Copy each line of the records below that has "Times" in it.

··· DATA EXCERPTS

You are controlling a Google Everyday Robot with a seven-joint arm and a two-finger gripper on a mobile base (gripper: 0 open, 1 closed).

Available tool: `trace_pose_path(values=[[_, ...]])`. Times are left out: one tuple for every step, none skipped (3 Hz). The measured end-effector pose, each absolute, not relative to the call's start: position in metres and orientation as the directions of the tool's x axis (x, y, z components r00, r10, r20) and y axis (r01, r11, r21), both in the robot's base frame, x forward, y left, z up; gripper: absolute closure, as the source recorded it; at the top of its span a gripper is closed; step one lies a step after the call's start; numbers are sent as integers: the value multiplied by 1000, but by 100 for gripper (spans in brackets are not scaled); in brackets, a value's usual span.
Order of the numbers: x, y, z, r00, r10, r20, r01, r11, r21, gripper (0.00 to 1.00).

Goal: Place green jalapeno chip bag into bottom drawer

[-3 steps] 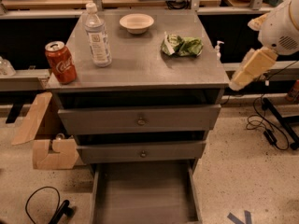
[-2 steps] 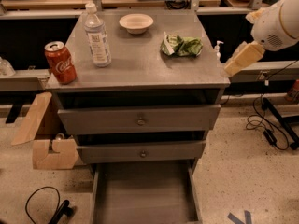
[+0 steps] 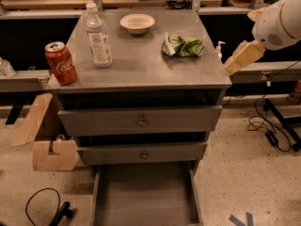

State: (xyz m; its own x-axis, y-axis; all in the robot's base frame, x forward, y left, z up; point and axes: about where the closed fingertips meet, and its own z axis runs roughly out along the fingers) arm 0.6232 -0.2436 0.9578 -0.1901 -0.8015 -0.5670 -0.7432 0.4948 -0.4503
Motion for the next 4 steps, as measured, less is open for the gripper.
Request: trace_pose_path(values=[[641,-240,958,-160,-782,-603,-731,504,-460,0],[692,-228,965,-93,-757,-647,-712,505,-488,0],[745,-206,957,-55,-705,-707,-732,511,-451,0],[785,-185,942,-61,-654,-754,-758,522,-392,0]])
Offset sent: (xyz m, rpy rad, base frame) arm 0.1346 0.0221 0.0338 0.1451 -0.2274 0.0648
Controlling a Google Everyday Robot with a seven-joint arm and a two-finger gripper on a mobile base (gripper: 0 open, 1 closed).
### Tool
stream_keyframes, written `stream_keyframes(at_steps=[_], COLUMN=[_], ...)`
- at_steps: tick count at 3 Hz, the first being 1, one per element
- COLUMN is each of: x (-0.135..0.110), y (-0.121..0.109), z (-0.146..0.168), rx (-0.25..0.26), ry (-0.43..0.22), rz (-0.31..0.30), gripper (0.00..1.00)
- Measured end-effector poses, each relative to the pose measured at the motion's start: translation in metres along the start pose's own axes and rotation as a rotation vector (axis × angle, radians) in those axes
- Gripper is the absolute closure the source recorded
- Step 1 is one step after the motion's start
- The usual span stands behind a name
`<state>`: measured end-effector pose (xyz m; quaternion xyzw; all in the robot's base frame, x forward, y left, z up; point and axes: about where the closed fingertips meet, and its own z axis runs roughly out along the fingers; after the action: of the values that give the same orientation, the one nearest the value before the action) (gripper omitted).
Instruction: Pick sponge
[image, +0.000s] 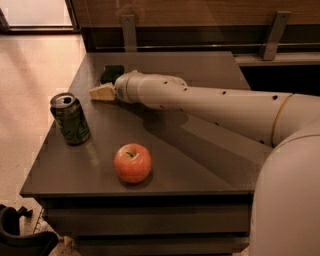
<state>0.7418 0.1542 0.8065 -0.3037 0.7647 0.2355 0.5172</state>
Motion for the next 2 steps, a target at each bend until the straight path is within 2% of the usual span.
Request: stream_keyframes(at_steps=[2], x=[-0.0034], y=[0.0001], z=[-0.0008], rx=[0.0], ry=[0.0], rz=[0.001], gripper=[0.62])
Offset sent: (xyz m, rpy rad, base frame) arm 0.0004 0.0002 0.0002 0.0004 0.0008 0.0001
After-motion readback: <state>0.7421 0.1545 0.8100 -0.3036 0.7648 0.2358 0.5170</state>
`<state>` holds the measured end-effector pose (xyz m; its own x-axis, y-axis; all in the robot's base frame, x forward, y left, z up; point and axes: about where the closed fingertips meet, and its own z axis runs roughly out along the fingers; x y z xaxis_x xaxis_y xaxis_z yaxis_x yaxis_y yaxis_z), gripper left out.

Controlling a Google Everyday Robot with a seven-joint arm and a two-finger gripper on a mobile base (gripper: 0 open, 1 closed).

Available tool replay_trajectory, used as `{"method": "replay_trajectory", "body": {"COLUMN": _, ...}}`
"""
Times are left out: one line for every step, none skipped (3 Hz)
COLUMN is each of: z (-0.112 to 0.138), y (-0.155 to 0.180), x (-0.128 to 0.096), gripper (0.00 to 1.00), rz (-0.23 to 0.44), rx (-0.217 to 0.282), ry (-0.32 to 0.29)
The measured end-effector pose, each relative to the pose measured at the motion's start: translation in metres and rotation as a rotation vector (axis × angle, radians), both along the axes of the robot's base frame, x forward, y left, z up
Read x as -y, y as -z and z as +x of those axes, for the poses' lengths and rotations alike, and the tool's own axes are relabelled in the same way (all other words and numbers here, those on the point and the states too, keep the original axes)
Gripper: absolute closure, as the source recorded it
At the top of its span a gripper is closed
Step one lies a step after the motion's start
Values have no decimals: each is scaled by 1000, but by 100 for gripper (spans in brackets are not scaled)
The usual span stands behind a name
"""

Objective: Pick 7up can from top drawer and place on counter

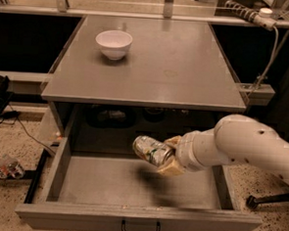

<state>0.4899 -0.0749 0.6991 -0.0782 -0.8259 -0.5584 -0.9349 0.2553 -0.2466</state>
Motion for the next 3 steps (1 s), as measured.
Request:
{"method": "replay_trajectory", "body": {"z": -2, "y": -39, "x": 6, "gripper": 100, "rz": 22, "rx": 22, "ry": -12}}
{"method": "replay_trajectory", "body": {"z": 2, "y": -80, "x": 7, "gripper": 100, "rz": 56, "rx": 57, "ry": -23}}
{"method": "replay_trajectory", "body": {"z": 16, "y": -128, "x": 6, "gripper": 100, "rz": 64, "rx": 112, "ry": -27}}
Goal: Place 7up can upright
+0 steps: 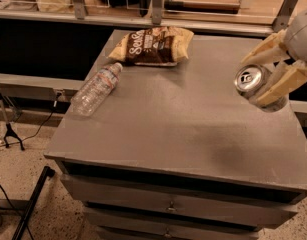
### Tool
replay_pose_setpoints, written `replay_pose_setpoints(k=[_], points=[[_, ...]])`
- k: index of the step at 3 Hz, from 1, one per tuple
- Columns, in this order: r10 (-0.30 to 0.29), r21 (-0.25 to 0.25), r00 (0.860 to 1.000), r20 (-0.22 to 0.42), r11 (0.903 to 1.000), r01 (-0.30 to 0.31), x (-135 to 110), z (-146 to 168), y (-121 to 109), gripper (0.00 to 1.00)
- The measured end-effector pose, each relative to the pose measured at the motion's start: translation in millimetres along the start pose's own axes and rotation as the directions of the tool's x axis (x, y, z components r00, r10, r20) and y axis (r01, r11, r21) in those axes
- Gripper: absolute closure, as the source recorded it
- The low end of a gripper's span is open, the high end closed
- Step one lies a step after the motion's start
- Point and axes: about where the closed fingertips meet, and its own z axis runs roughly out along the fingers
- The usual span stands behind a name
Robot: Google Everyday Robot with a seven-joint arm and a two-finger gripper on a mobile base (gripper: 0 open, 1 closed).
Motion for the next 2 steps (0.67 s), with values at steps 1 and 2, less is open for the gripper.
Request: replay_pose_setpoints(k=[1,2], points=[[0.145,0.084,0.974,0.177,0.9833,-0.161,2.6,-10.0,-7.3,1.00],[0.220,0.126,0.928,0.300,0.9553,-0.267,6.2,-12.9,-11.4,1.00]])
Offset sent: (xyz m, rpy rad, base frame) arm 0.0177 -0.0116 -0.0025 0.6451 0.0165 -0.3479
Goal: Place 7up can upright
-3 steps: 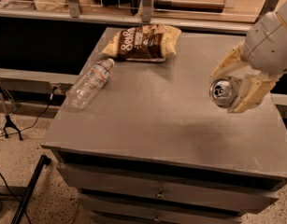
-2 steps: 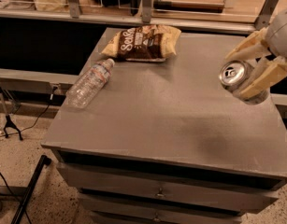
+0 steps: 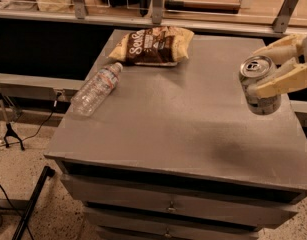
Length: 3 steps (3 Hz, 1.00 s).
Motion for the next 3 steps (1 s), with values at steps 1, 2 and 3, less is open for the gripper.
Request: replay_pose_setpoints(k=[1,2,3], points=[[0.080,0.058,0.982,0.168,0.9942,-0.091,4,15,1,1.00],[0.118,0.079,0.951,0.286,0.9861,-0.146,8,25,4,1.00],[0.135,0.081,0.920,0.367,0.9811,-0.176,14,30,6,1.00]])
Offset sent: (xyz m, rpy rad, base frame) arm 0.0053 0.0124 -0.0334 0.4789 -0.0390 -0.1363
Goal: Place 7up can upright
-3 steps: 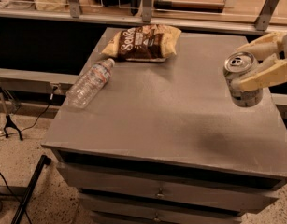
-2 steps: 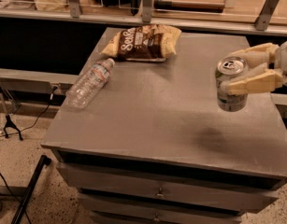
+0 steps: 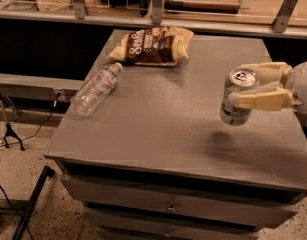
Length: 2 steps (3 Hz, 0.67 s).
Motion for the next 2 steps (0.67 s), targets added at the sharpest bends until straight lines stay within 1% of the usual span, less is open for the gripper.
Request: replay_pose_setpoints(k=[1,2], points=[[0.026,-0.005,0.998,0.050,0.9996,-0.026,9,3,2,0.85],[0.059,-0.013,0.994,0.090,0.9982,-0.058,20,6,6,0.61]])
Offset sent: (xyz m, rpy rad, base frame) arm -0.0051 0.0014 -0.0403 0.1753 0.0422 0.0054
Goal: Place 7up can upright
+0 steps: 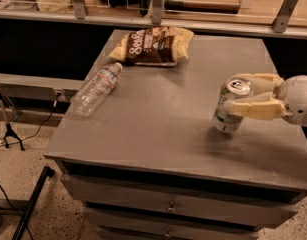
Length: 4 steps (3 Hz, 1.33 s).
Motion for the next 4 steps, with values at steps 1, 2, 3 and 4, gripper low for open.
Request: replay_pose_setpoints(k=[1,2,3,4], points=[[0.022,-0.014,0.999,0.028,0.9997,-0.021,8.6,2.9,3.4,0.38],[0.023,-0.022,0.999,0.032,0.9995,-0.022,8.5,5.8,4.9,0.07],[0.021,-0.025,0.999,0.032,0.9995,-0.021,7.6,7.4,5.6,0.00],[0.021,-0.025,0.999,0.032,0.9995,-0.021,7.6,7.5,5.6,0.00]])
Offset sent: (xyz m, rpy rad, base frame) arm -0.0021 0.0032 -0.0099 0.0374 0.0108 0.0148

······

▸ **ANSWER TO THE PROBLEM**
Available tool: `trace_pose_path(values=[[_, ...]])`. Times are left out: one tuple for every step, none skipped (3 Hz). The measured end-effector pose, each absolute, not relative to the call's start: position in metres and orientation as the directions of the tool's x axis (x, y, z components r00, r10, r20) and y axis (r01, r11, r21), both in the robot's base frame, x forward, y left, z up; gripper: absolute closure, as the source recorded it; at the top of its span a gripper is closed; step one lies a step after the call's start; numbers are sent as integers: the value multiplied by 1000, but by 100 for gripper (spans in brackets are not scaled); in brackets, a value's usual span.
Times are left out: one line for every step, none skipped (3 Hz)

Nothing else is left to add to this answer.